(Study material)

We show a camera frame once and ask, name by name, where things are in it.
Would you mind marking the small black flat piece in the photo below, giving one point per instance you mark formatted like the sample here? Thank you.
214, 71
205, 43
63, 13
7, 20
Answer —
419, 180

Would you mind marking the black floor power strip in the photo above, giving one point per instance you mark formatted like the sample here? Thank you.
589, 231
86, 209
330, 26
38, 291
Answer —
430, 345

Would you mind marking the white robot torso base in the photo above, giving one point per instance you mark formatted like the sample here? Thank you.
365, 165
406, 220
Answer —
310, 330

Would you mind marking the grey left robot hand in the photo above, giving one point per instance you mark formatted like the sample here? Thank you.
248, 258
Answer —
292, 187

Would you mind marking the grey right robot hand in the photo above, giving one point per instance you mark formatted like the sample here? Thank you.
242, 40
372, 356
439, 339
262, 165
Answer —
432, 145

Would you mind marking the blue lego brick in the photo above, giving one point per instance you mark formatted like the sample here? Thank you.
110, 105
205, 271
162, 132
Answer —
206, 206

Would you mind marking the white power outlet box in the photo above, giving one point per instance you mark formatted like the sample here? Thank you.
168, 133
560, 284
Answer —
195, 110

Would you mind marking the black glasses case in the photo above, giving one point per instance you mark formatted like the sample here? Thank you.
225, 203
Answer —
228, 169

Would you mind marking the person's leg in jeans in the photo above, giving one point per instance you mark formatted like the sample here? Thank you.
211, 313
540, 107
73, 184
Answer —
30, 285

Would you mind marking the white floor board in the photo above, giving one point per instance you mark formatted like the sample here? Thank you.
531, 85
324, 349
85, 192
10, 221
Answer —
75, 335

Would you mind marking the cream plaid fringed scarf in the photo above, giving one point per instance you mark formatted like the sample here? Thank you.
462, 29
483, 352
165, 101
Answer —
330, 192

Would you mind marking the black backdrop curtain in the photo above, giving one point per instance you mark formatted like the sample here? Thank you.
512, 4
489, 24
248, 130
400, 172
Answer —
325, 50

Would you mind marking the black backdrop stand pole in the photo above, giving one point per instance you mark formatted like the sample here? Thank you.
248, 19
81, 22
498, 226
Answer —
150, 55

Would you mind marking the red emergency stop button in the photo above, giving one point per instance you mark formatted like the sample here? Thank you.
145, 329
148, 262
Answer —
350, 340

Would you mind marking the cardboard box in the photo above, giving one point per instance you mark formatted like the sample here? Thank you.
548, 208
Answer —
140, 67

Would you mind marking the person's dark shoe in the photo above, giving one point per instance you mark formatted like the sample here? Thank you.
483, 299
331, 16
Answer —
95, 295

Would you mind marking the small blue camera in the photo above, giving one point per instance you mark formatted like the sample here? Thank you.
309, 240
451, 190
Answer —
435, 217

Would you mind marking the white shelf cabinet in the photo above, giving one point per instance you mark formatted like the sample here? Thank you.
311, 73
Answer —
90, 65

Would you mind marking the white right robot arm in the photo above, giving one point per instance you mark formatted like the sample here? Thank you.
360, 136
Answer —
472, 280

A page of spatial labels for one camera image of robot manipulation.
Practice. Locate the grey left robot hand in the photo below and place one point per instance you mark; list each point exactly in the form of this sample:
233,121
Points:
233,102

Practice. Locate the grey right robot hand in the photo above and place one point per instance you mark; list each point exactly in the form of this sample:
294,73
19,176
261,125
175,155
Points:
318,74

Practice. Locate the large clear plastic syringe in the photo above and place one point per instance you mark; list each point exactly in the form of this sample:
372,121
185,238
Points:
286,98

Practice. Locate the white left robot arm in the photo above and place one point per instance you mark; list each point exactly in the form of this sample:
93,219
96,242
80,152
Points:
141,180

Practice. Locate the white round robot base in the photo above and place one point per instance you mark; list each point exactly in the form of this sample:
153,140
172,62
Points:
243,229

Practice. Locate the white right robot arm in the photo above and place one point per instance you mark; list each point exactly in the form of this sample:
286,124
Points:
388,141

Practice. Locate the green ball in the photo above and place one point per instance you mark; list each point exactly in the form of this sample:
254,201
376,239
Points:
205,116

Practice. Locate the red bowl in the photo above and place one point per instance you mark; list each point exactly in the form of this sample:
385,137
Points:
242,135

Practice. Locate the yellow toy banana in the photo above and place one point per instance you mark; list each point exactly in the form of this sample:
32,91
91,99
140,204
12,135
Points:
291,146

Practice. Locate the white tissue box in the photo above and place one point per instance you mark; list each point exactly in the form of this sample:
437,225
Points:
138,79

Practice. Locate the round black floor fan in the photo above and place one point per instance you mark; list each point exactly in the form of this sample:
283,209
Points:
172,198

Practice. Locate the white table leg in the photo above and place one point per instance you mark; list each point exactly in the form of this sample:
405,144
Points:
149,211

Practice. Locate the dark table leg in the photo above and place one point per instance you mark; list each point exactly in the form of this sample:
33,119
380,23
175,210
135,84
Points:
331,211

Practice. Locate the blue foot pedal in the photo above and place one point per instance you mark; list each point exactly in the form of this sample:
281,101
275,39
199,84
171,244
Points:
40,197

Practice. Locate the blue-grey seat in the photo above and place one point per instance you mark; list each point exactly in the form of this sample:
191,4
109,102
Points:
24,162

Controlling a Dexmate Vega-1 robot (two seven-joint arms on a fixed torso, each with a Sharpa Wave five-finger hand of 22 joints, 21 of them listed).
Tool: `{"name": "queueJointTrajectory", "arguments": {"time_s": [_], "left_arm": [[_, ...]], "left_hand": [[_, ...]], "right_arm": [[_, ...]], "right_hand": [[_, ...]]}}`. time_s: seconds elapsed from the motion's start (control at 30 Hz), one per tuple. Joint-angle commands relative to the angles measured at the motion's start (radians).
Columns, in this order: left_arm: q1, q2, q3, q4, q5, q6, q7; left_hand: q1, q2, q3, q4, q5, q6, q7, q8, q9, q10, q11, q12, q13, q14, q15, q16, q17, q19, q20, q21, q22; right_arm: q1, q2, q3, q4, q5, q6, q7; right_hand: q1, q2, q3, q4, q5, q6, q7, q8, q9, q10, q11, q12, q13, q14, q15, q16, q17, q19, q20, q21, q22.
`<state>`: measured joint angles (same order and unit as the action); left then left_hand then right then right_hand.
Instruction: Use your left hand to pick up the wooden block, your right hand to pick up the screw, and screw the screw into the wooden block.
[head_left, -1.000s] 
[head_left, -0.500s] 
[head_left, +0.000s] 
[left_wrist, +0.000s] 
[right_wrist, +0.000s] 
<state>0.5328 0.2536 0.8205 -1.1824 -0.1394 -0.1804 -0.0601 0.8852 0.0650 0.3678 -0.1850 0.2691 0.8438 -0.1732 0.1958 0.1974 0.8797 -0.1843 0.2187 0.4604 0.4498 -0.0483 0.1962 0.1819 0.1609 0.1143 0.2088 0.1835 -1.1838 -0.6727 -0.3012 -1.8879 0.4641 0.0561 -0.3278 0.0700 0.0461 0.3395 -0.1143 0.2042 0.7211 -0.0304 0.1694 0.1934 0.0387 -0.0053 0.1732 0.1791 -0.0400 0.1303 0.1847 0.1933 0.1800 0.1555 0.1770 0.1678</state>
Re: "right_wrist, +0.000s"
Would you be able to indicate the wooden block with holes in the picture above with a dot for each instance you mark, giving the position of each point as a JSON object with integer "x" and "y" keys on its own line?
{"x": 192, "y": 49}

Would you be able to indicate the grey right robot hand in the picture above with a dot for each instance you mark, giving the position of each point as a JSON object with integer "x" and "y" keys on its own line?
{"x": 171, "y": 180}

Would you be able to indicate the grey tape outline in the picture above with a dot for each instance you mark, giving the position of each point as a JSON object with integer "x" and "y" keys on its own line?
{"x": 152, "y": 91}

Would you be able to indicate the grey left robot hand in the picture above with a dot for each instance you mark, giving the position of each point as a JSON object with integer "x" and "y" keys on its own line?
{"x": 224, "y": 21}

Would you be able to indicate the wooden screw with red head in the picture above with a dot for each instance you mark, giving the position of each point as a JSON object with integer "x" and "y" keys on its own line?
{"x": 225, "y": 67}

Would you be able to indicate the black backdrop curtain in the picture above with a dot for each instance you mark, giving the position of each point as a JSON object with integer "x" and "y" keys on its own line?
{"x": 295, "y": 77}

(End Study material)

Problem requirements ::
Every line holding the word "round" should be copied out of the records above.

Reply to the exercise ::
Practice. Locate the white round robot base in the photo above and place one point per instance you mark; list each point exactly in the form of this sample:
Practice. Locate the round black floor fan in the photo above and place one point per instance you mark; list each point exactly in the form of this sample:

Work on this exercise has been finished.